— Что ты хочешь этим сказать?
— Что вход охраняет дракон.
— Что за глупая шутка, музыкантишка?
— Увы, монсеньер, это не глупая шутка, а печальная истина. Сокровище находится на втором этаже, в комнате, перед дверью которой лежит человек, закутанный в большой серый плащ.
— О-го-го! Господин дю Бушаж позволяет себе посылать солдата для охраны дамы своего сердца?
— Это не солдат, монсеньер, а, вероятнее всего, слуга дамы или самого графа.
— И каков он на вид, этот слуга?
— Монсеньер, его лица я никак не мог разглядеть, но зато явственно видел большой фламандский нож, заткнутый за пояс; он крепко сжимает его кулаком, на вид весьма увесистым.
— Это прелюбопытно, — молвил герцог, — расшевели-ка малость этого парня, Орильи!
— Ну нет, монсеньер!
— Как!.. Ты осмелишься…
— Осмелюсь сказать, что меня не только изукрасит фламандский нож, но я еще наживу себе смертельных врагов в лице господ де Жуаезов, любимцев двора. Будь вы королем Нидерландов — куда ни шло, но сейчас, монсеньер, мы должны ладить со всеми, в особенности с теми, кто спас нам жизнь, а спасли ее братья Жуаезы. Имейте в виду, монсеньер, если вы об этом не скажете, они сами это сделают.
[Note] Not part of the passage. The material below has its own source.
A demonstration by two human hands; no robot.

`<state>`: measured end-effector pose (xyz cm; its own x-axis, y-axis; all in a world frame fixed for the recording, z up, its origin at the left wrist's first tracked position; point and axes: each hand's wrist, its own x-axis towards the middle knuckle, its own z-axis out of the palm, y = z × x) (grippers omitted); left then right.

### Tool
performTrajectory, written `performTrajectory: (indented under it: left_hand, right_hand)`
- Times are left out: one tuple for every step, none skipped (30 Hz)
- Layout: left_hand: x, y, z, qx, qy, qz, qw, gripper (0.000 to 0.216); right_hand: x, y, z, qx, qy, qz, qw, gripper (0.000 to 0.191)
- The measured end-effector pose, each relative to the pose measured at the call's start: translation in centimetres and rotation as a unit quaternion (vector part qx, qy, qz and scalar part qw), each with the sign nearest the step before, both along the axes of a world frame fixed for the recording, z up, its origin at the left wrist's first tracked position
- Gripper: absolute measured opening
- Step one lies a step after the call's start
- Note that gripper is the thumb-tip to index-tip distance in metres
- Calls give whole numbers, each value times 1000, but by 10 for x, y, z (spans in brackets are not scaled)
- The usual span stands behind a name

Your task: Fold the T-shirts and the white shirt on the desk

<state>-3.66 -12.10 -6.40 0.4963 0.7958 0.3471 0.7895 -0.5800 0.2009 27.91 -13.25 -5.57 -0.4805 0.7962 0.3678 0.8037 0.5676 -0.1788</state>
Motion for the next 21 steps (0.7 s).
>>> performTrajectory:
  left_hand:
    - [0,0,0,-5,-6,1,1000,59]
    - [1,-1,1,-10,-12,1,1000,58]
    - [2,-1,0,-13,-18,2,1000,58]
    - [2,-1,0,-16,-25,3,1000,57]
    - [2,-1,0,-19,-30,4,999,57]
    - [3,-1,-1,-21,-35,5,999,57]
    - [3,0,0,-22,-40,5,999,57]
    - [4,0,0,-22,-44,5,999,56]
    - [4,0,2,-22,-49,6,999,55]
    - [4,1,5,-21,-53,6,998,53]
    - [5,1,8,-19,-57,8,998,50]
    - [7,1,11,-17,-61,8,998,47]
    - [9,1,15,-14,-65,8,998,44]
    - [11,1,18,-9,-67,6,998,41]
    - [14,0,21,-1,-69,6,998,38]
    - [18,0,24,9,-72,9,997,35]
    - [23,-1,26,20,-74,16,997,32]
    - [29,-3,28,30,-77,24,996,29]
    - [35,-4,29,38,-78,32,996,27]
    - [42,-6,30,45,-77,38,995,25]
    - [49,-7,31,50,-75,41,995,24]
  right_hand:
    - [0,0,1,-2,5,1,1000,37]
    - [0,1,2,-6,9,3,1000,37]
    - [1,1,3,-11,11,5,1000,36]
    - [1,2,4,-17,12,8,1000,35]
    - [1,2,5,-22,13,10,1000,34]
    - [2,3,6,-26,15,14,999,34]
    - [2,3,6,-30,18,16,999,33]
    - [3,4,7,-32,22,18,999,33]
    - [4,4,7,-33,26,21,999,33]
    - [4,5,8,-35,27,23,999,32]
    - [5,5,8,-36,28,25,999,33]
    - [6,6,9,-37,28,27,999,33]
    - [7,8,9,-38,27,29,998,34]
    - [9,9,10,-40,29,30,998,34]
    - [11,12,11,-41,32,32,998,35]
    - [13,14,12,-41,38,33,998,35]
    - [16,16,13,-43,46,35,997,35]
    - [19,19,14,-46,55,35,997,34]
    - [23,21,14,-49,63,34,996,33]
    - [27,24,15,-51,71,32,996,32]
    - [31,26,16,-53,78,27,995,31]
— Ты прав, Орильи, — согласился герцог, топнув ногой, — прав, как всегда, и все же…
— Понимаю, но…
— Я хочу видеть эту женщину, Орильи, слышишь?
— Возможно, вы ее и увидите, но только не в открытую дверь.
— Пусть так, — согласился герцог. — Если не в открытую дверь, то хоть в закрытое окно.
— А! Это дельная мысль, монсеньер, и я мигом добуду вам приставную лестницу.
Орильи прокрался во двор и прямо направился к навесу, под которым ониские кавалеристы поставили лошадей. Он нашел там то, что почти всегда можно найти под навесом, а именно — лестницу, и, выйдя на улицу, прислонил ее к наружной стене дома.
Нужно быть принцем крови, властвующим в силу «божественного права», чтобы на глазах у часового отважиться на действия, столь дерзкие и оскорбительные для дю Бушажа, как те, которые предпринял герцог.